Freda had quite convinced herself of this future for Florence and was already feeling annoyed with her for not having found a way to tell Freda that she was safely back in the bosom of her family. She could at least have dashed off one of her dratted “Sights of London” postcards. But then it would have been delivered to Henrietta Street and Mrs. Darling would probably have thrown it on the fire.
However, now that she had some money, Freda could telephone the Ingrams, couldn’t she? Ask to talk to Florence and set her mind at rest. The more she imagined it, the more she was convinced that Florence was back home, sitting on the plush moquette of the Ingrams’ sofa, raking her fingers through the little silver dish of sugared almonds. Filigree, Freda thought.
She made her way to Broad Street, to the new telephone kiosks that had been installed on the pavement there, and fed two pennies into the mouth of the box inside. She was startled by Mr. Ingram answering straight away, as if he had been standing next to the telephone in his oak-panelled hallway. “Who is this?” he shouted before Freda had a chance to say anything. “Florrie, is that you?” Freda could hear the note of desperation in his voice. And then he startled her even further by saying, “Is that you, Freda?” (He couldn’t see her down the telephone wires, could he?) “Do you know where Florrie is?” he asked. “Freda? Freda?”

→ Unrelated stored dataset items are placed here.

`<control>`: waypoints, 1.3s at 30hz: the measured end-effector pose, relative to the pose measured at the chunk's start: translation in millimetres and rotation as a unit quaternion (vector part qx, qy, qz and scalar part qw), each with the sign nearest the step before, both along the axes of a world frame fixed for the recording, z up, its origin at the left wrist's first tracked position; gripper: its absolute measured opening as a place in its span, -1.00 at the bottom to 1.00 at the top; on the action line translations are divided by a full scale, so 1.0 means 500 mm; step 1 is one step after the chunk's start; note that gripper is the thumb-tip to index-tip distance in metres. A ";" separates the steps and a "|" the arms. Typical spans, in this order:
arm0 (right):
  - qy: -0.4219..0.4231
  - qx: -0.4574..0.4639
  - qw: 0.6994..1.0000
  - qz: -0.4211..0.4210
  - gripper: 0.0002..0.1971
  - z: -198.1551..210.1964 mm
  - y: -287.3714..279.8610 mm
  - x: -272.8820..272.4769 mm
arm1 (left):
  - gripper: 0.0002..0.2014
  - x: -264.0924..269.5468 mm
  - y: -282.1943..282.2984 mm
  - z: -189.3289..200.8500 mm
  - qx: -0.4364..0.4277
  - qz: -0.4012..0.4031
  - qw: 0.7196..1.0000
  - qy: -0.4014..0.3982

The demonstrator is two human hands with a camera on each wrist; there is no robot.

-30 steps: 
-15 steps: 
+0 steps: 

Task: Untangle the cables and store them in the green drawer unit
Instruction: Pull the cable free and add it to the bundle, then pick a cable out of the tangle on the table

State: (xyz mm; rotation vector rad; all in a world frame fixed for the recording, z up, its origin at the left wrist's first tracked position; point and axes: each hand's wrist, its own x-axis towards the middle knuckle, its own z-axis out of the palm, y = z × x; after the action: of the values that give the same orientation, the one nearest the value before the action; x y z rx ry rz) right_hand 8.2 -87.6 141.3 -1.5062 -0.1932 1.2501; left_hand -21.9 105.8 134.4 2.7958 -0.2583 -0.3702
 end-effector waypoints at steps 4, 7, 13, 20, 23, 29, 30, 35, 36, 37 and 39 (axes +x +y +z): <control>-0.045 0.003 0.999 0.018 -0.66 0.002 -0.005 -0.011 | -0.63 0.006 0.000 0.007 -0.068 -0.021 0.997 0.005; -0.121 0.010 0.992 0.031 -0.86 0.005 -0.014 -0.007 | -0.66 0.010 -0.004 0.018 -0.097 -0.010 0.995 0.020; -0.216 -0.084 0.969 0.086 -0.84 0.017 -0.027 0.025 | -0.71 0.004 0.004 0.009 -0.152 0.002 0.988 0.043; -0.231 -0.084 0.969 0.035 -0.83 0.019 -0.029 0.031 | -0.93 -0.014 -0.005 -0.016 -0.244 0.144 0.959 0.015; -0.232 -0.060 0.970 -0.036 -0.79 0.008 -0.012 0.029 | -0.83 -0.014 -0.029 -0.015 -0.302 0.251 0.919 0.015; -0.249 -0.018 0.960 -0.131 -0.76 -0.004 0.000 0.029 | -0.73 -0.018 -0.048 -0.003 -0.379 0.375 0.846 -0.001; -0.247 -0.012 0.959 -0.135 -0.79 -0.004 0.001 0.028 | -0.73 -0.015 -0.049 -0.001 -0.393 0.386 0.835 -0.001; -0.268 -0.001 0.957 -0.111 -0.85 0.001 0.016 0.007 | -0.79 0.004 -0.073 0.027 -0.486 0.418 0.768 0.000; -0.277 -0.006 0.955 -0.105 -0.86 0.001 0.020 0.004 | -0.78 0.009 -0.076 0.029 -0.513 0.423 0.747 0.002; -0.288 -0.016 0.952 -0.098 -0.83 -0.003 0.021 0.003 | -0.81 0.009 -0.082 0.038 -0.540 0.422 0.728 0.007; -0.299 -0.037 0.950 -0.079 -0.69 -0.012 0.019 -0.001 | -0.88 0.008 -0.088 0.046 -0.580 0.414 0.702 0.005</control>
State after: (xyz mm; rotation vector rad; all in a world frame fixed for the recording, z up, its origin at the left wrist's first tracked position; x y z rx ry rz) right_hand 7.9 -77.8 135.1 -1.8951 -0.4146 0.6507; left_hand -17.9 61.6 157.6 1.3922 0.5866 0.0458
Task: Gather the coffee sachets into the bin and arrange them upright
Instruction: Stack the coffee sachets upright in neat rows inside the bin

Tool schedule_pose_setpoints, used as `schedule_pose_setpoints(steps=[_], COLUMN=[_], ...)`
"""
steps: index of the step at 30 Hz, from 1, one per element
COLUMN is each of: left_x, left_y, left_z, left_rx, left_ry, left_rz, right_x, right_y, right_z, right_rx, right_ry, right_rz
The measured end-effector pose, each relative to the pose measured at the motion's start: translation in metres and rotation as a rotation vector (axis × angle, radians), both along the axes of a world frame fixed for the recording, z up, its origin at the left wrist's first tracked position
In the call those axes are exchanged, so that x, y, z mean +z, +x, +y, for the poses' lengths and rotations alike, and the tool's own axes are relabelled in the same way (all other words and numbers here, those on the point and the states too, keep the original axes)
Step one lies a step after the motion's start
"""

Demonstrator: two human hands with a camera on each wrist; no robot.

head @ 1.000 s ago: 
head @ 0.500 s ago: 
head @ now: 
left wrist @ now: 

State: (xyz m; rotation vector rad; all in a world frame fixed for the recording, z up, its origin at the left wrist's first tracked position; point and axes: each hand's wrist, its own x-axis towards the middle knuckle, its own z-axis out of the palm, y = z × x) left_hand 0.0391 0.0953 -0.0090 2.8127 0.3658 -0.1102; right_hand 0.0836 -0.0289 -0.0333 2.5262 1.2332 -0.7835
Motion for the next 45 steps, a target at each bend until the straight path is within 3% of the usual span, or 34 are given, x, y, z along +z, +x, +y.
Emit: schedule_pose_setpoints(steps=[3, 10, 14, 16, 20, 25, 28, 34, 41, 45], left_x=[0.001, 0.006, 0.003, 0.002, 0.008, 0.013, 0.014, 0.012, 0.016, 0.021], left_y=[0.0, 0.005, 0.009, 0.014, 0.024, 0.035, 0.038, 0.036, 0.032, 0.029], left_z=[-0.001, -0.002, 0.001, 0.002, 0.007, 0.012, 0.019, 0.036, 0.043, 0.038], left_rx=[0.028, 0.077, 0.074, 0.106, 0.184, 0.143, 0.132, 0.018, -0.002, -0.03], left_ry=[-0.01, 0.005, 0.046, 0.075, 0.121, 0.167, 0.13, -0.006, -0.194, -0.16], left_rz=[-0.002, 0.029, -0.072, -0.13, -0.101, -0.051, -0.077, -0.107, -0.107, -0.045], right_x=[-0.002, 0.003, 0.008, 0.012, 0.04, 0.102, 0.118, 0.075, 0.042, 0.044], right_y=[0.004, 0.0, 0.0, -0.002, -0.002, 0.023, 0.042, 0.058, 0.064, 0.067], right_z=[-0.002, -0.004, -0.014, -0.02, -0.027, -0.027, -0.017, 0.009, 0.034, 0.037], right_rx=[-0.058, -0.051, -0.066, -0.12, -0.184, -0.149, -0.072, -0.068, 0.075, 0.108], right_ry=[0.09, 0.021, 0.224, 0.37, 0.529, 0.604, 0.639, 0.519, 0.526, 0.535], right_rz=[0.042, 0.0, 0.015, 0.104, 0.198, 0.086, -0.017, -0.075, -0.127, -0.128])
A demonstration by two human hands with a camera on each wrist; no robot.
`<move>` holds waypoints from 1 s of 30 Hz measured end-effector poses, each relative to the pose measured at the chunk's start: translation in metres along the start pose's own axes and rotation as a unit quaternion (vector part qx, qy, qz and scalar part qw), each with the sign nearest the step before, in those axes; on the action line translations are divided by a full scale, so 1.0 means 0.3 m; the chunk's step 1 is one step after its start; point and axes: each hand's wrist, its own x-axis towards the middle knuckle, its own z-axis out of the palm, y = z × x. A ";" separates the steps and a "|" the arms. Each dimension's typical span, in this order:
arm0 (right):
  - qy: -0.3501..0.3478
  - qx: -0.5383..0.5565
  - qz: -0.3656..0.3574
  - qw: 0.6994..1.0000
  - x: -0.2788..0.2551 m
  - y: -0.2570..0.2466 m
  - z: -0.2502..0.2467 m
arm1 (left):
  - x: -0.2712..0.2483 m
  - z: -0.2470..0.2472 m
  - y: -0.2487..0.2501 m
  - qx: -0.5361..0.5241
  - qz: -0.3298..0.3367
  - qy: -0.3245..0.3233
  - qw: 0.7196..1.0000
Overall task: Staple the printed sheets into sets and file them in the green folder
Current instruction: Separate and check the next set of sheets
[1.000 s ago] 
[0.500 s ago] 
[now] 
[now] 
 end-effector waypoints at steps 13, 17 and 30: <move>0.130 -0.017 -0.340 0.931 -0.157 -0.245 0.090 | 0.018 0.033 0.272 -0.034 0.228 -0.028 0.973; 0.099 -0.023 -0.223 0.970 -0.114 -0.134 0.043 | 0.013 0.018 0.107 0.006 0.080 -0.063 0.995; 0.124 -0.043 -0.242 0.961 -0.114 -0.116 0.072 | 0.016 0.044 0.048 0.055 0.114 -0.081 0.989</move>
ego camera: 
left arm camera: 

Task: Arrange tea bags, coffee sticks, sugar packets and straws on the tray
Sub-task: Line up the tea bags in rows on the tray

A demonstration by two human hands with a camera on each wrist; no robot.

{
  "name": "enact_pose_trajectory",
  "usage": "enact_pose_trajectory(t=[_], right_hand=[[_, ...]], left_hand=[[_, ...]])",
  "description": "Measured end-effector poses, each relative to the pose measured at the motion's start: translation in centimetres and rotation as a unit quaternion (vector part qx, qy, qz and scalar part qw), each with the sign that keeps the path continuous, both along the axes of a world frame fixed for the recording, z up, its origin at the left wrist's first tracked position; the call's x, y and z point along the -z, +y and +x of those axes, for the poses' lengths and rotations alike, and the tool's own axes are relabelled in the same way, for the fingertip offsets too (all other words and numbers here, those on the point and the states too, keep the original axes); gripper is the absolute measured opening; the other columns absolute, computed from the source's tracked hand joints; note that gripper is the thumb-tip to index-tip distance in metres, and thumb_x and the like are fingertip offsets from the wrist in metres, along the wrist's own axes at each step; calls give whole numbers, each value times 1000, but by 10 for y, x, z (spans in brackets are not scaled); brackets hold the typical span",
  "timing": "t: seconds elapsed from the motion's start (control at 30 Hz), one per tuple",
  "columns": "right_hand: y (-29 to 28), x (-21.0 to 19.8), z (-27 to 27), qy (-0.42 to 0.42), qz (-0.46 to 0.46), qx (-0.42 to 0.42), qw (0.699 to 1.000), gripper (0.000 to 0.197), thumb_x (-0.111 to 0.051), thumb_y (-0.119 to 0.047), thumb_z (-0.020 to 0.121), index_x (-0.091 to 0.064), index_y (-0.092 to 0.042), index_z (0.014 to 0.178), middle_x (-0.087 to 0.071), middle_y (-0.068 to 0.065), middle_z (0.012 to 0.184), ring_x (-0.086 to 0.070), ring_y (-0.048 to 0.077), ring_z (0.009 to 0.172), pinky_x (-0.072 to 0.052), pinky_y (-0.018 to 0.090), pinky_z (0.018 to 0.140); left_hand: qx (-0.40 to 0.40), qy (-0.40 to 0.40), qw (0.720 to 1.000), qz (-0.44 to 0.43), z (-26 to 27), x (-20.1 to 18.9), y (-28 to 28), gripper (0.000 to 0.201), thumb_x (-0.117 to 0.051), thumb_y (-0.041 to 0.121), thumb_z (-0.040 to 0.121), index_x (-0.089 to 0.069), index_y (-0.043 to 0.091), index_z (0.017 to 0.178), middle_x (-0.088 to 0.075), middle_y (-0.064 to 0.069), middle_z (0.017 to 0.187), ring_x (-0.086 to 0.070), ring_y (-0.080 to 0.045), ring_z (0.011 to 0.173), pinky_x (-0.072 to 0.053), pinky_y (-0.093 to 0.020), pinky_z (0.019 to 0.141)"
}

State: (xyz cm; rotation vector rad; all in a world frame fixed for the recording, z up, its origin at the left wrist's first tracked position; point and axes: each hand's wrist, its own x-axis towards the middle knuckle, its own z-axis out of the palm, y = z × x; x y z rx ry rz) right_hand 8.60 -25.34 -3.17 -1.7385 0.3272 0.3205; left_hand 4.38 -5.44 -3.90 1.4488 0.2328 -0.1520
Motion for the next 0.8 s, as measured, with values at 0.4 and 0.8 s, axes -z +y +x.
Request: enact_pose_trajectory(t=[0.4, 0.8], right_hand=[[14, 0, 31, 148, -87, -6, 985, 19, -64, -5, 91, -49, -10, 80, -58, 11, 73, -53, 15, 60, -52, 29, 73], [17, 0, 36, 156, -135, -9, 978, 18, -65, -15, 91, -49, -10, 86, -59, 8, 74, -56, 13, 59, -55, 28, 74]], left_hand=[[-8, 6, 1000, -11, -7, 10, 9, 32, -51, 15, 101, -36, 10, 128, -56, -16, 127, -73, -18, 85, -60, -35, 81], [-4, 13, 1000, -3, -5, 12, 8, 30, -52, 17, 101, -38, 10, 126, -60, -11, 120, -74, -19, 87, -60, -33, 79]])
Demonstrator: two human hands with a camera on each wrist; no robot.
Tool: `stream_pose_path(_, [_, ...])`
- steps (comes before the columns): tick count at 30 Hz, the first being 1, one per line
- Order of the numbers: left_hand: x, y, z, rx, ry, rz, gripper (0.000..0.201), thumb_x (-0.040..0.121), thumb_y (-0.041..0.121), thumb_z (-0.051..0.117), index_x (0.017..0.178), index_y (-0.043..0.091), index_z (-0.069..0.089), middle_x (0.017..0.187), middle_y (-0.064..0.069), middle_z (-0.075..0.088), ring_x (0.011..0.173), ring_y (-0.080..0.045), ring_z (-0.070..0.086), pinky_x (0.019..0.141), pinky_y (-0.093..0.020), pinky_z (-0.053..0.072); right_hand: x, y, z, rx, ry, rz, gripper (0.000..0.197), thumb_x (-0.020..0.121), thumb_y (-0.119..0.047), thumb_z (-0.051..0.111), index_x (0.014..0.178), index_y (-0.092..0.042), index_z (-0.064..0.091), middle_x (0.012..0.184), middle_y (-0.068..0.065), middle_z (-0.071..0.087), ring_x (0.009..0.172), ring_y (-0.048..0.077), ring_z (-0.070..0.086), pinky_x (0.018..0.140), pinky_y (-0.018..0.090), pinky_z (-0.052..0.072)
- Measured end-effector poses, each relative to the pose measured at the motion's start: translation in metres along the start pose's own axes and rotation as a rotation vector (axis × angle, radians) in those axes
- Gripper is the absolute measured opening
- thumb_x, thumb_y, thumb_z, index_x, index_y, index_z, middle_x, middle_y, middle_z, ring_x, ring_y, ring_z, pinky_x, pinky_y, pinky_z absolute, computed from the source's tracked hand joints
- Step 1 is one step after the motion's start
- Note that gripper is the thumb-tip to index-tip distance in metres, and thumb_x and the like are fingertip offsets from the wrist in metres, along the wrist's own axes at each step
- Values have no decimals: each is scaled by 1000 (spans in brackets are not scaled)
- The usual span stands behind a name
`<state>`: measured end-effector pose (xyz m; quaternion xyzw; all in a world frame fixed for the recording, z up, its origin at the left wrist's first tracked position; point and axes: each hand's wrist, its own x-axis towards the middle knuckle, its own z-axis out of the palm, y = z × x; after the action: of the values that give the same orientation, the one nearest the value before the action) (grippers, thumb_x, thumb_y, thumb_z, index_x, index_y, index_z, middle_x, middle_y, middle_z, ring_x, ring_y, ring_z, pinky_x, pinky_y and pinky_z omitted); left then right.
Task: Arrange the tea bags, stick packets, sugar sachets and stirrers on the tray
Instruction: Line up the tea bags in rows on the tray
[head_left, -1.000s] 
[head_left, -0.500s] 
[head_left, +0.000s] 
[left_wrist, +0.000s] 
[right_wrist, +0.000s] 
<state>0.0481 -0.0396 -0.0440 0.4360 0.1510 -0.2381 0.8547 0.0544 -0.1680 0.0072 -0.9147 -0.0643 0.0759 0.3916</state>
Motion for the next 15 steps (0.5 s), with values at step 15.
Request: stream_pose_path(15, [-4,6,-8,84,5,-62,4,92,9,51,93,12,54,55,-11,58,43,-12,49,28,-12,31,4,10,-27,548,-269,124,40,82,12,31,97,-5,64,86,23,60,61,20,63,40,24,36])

She didn’t press “button B” to talk to him, instead she fled. She didn’t even bother retrieving her tuppence.
* * *
—
She felt too downcast to tramp around the streets looking for a room to rent and she spent most of the rest of the day in one Lyons or another, as they seemed the most likely places to spot the errant Florence, although in her heart she knew that, like the bluebird brooch, Florence had flown away.
In Piccadilly, trudging between Corner Houses, she passed a car showroom next to the Ritz. Like the hotel itself, it seemed to gleam with lacquered wealth. Freda was just idly wondering how it was possible to get a car behind the plate-glass windows when she gasped at the sight of one of them. It was the same car that Florence had got into on the Strand on the day of Freda’s cursed audition.
The sight of it pulled her inside the showroom and she stood next to the car, staring at it as if hypnotized by it. It was impossible not to reach out a hand to stroke the shining bonnet of the machine and it was only when a snooty salesman hurried up to her and said, “Excuse me, miss, can I help you in some way?” in a very sarcastic manner that she woke from the trance the car had sent her into.